The scale is significant. Savills estimates global real estate to be worth approximately US$393 trillion, making it the largest store of wealth globally.  For advisers, listed property provides a way to access this asset class with liquidity and transparency, while still delivering income and diversification benefits within portfolios. 

The 1nvest SA Property STANLIB ETF enables efficient exposure to the local property market without the complexity of direct ownership. 

More than money 

A further structural shift is the integration of sustainability considerations into investment decision-making. This is no longer peripheral. It is reflected in global capital flows, regulatory developments and institutional mandates. The Global Sustainable Investment Alliance estimates sustainable assets now exceed US$30 trillion. 

For advisers, the relevance is both client-led and investment-led. Demand for alignment is increasing, while sustainability considerations are also becoming embedded in how risk and long-term value are assessed. 
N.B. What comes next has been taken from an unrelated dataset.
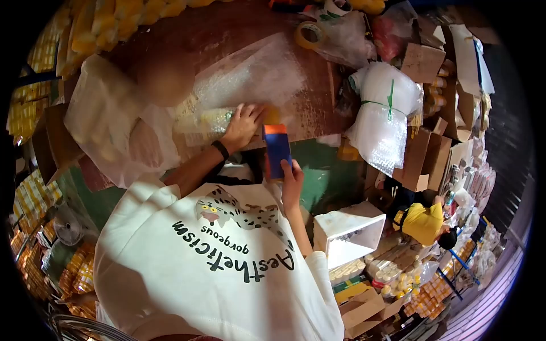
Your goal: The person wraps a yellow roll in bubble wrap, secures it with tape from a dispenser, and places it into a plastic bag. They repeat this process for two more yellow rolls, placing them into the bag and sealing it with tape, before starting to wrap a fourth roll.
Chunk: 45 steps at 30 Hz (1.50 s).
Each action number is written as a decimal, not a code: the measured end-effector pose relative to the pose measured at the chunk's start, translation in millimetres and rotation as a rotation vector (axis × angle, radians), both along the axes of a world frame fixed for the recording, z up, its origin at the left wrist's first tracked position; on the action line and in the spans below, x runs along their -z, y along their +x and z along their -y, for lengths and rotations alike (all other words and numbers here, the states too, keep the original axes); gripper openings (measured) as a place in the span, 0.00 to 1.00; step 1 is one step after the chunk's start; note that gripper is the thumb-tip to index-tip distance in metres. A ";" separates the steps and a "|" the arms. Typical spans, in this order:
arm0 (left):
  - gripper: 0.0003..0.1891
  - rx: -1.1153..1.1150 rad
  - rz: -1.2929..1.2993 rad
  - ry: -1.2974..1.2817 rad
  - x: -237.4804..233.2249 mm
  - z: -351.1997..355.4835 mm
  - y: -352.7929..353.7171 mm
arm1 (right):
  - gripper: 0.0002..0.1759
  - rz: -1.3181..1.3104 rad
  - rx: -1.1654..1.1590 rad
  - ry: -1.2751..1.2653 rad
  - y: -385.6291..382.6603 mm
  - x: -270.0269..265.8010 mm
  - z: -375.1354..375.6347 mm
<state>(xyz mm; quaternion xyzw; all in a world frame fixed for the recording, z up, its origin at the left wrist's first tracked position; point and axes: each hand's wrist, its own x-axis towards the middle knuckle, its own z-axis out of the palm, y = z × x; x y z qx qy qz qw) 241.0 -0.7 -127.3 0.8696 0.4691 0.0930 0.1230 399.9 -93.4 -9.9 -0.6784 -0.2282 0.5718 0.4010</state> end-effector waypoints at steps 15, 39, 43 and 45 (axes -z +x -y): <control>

The 1nvest MSCI World Socially Responsible Investment STANLIB Index Feeder ETF provides access to global equities screened for socially responsible practices, supporting both portfolio construction and client alignment. 

From trend to allocation 

The distinction between short-term trends and structural change is not academic. It goes to the heart of portfolio construction. AI, property and sustainable investing are not simply narratives. They represent enduring shifts in how economies grow and how capital is deployed. The same is true of index investing itself, which has reshaped how advisers access these opportunities with efficiency and scale. 

The role of advice is to translate these trends into disciplined, cost-effective allocations. That means focusing on durability, not momentum, and anchoring portfolios in fundamentals rather than short-term sentiment.